§ Task item
Every line from the one holding "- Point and" through the one holding "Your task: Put" in the data below must be returned exactly, both ends included, with pictures left out and nothing else added.

Stored records:
■ ■ ■ ■ ■ ■ ■

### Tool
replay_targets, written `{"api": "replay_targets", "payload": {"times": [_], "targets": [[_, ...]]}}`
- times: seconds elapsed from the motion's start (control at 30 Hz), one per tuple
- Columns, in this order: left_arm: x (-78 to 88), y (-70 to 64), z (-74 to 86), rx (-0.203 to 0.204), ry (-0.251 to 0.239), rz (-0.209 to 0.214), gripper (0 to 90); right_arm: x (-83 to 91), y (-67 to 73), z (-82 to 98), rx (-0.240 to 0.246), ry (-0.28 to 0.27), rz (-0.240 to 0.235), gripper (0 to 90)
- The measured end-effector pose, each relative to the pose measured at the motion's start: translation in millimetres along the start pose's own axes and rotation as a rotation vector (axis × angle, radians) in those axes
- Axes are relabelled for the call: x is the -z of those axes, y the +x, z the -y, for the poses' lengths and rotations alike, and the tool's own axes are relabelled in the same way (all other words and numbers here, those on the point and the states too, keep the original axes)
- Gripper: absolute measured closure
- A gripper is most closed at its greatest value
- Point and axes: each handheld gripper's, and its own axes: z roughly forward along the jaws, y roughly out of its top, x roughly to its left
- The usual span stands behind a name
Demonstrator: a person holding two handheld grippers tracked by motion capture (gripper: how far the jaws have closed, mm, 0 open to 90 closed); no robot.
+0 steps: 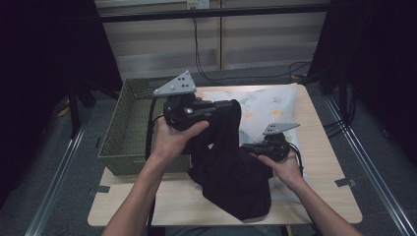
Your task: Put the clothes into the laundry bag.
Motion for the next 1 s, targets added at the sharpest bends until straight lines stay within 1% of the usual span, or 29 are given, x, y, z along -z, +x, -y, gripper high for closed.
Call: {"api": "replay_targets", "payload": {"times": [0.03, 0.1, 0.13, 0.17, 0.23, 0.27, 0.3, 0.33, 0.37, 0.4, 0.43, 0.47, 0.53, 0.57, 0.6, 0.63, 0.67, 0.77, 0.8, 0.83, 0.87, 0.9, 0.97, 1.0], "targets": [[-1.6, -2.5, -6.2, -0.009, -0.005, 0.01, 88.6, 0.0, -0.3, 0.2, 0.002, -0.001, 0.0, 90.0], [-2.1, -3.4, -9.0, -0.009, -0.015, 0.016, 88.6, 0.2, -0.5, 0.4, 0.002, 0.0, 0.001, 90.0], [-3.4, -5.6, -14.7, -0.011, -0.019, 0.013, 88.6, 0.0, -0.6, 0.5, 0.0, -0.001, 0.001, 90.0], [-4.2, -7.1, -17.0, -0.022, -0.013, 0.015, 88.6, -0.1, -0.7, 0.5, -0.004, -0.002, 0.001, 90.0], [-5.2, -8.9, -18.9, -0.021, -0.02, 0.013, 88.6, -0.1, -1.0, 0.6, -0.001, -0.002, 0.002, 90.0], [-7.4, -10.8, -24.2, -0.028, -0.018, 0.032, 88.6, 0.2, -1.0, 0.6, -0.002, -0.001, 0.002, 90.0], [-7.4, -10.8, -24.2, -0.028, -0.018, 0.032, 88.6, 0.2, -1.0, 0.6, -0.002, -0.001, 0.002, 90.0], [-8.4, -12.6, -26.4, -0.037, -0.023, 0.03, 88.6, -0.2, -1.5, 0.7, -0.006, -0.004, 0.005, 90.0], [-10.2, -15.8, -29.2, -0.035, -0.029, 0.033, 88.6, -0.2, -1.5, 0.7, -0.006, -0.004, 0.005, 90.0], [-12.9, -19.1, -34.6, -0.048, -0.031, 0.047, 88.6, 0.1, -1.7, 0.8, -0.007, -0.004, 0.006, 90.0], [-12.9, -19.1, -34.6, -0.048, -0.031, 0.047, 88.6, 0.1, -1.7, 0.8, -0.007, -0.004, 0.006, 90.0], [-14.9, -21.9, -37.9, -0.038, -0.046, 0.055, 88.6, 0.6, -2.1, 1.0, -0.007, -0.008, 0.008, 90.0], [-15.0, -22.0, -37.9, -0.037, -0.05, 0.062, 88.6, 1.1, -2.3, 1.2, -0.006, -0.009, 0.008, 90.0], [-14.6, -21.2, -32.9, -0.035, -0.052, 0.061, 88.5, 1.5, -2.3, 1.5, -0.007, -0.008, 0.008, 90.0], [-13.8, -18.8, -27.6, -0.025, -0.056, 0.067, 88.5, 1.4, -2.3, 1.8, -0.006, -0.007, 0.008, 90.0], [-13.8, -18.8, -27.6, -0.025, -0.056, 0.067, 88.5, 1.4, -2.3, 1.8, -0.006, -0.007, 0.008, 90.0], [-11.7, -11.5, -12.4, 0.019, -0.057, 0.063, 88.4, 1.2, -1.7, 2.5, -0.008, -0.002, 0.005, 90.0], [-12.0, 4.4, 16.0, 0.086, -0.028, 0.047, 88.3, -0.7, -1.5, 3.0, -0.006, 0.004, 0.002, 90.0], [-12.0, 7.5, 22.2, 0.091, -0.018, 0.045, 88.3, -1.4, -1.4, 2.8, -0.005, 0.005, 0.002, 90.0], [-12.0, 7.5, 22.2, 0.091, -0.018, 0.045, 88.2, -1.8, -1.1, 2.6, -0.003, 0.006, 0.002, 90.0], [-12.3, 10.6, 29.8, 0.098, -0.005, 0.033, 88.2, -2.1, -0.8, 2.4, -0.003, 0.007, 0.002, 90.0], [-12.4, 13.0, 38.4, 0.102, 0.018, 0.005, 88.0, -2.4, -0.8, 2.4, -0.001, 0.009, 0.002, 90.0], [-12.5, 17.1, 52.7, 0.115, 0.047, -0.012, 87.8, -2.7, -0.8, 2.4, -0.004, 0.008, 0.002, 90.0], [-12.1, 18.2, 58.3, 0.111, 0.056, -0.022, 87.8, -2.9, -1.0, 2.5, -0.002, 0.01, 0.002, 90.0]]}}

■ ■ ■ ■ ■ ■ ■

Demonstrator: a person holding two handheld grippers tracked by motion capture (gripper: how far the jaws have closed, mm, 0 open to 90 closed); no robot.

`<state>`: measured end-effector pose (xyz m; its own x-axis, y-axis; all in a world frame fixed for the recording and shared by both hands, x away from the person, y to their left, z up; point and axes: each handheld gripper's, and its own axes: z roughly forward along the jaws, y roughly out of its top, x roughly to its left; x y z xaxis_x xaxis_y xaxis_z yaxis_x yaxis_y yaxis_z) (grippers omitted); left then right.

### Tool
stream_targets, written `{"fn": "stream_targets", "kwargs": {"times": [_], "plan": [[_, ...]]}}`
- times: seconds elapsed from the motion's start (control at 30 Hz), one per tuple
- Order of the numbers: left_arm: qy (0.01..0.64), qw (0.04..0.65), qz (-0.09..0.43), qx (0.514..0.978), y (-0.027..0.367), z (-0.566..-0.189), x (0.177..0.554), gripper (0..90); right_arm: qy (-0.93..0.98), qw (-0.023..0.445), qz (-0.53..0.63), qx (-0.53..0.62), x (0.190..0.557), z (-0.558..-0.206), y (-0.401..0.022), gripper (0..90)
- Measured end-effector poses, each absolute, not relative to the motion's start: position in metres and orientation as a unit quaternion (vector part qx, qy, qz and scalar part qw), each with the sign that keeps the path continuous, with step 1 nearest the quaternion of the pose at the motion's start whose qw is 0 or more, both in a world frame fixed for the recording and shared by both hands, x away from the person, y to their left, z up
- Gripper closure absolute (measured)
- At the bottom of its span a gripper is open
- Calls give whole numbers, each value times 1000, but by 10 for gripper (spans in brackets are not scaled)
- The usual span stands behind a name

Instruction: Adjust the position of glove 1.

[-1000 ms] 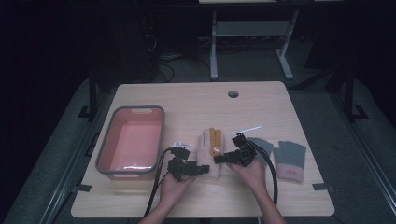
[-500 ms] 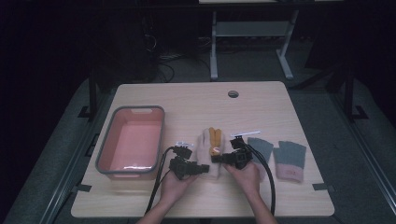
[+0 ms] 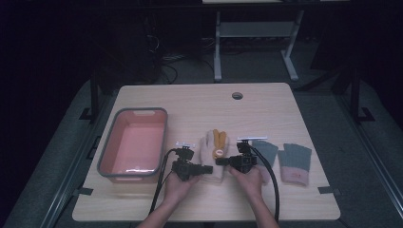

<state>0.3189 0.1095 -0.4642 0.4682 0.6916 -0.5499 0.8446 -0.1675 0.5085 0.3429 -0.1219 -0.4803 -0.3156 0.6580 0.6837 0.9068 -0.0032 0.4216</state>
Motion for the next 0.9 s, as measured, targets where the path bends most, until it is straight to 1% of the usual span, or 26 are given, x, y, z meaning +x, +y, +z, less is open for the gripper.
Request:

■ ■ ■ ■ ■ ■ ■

§ Problem solution
- Point and axes: each handheld gripper's, and its own axes: z roughly forward along the jaws, y roughly out of its top, x roughly to its left
- The usual span stands behind a name
Demonstrator: a person holding two handheld grippers tracked by motion capture (gripper: how far the jaws have closed, mm, 0 open to 90 closed); no robot.
+0 steps: 
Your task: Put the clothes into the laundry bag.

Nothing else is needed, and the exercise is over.